WASHINGTON — The Supreme Court ruled yesterday that local governments can compel private trash haulers to use municipal facilities, even if it would cost more to keep garbage at home than to dispose of it elsewhere.

The ruling upholding local ordinances in upstate New York protects a stream of money that allows the counties, like other governments that have built recycling centers and landfills, to help pay off millions of dollars in debt they incurred to establish such facilities.

The trash companies had argued that the counties violated constitutional protections for interstate commerce. The companies said they would pay much less to send the garbage to out-of-state transfer stations where it is sorted and baled before being shipped off for permanent disposal.

But the court, in a 6–3 decision, said the Oneida-Herkimer Solid Waste Management Authority treats "in-state private business interests exactly the same as out-ofstate ones," avoiding any constitutional problems.

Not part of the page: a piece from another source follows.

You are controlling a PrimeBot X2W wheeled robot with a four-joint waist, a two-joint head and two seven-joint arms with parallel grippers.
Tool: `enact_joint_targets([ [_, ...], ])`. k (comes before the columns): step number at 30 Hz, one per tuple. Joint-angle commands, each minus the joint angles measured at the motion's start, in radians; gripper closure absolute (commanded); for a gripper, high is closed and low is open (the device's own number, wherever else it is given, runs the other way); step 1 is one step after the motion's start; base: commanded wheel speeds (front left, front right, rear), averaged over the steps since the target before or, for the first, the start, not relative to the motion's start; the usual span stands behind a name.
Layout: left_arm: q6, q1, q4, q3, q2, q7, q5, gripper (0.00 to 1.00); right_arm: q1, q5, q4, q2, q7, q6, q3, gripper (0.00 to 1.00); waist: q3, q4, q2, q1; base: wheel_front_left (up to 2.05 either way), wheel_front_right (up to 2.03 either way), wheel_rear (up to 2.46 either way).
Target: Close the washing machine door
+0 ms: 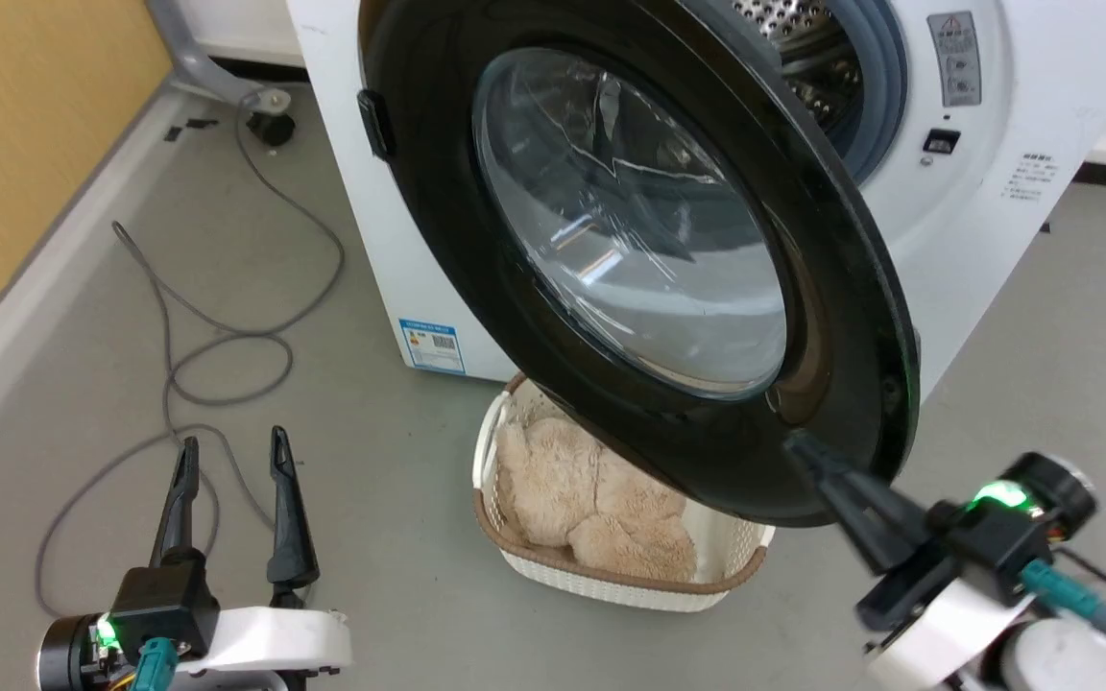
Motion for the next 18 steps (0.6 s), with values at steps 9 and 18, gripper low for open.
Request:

"It bears mentioning that the most palpable harm imposed by the ordinances – more expensive trash removal – is likely to fall upon the very people who voted for the law," Chief Justice Roberts wrote for the court. The justices decided a similar case in 1994, ruling 6–3 that local governments unlawfully restricted interstate commerce by requiring that garbage be sent to a designated transfer facility.

In that case, the facility was privately owned. The case the court decided yesterday involves government-owned transfer stations.